In explaining how he approaches a woman about doing such a photo shoot, he momentarily strikes a hunchbacked pose and adopts a weasley voice. “I show up, and I don’t look like some creepy guy going, ‘Hey, can I take your picture? I’ve got this little instamatic camera here—if I can get it working, I’ll take your picture. I always get my thumb in the way.’ You show up and you have the energy of ‘This is what I do. Do you want to participate?’ It’s an invitation to push the edges a little bit. I do sometimes carry a nice portfolio with me, so it’s like, ‘This is what I can create.’”
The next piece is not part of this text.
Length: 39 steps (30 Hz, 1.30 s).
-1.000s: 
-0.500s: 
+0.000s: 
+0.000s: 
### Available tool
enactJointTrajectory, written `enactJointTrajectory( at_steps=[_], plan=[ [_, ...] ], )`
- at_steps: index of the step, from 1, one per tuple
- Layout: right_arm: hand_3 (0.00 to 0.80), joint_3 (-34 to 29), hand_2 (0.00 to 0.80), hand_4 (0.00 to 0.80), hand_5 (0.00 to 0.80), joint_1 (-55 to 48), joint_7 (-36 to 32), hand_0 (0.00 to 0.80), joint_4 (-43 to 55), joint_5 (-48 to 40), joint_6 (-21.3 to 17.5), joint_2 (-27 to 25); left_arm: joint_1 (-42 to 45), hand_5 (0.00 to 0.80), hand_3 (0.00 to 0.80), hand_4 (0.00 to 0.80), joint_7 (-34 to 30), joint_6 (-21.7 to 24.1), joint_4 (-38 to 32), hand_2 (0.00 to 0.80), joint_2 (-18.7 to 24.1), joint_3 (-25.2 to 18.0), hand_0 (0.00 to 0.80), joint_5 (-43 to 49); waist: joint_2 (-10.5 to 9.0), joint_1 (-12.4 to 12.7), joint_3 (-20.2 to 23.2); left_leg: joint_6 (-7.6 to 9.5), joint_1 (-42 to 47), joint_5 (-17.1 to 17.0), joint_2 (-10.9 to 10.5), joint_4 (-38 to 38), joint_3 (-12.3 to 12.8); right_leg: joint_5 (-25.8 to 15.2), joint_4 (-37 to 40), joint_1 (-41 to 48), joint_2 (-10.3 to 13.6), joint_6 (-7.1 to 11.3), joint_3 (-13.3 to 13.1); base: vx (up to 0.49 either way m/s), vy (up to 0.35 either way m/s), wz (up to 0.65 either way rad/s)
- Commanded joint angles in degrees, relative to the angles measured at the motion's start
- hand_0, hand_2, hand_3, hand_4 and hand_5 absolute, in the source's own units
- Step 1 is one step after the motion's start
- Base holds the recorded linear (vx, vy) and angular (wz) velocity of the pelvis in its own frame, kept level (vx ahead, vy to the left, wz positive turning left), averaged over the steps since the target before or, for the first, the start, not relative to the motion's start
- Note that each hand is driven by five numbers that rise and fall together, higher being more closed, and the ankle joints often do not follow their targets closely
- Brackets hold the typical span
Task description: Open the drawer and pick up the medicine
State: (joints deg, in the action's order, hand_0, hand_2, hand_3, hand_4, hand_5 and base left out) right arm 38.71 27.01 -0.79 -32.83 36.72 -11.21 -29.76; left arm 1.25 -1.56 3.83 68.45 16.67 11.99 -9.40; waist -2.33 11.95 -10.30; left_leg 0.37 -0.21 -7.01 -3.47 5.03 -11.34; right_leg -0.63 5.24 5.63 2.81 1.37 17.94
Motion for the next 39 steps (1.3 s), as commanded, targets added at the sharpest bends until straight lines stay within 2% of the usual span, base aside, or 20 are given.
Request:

Wiltshire’s focus on the Divine Feminine is an extension of his love of beauty. “Sometimes photographers are inspired by darker subjects,” he notes. “I’m open to that—as a photographer, you of course want to always push your own edges—but I’m not always into capturing people’s dark and shadowy sides. I like to see them in their joy; I like to capture them in their flow, in their love, in their openness.”
At the end of the day, what we want most is connection, and Wiltshire sees his photography as a way of connecting with people. “Sometimes we’re graceful in that connection; sometimes we’re clumsy,” he offers. “We’re all human. I think photographing this culture and being involved in it in this way is a reminder that, yeah, we really are all connected, and we really have basically all the same fears and desires. Knowing that, there’s more space for acceptance, forgiveness and understanding of each other.”
Photo captions: This shot, one of many taken by Wiltshire at Burning Man, captures what he calls the “beauty, love, connection, spontaneity and impermanence” of his photographic journeys.
Another Burning Man image captures aspects of the divine feminine.
Freedom reigns at Burning Man.
Wiltshire’s images also delve into conventional corners. His wedding portraits deliver a distinctly original look. Lately, he says, he’s been shooting more LGBT weddings.
Wiltshire’s images from Bali capture the pureness in humanity.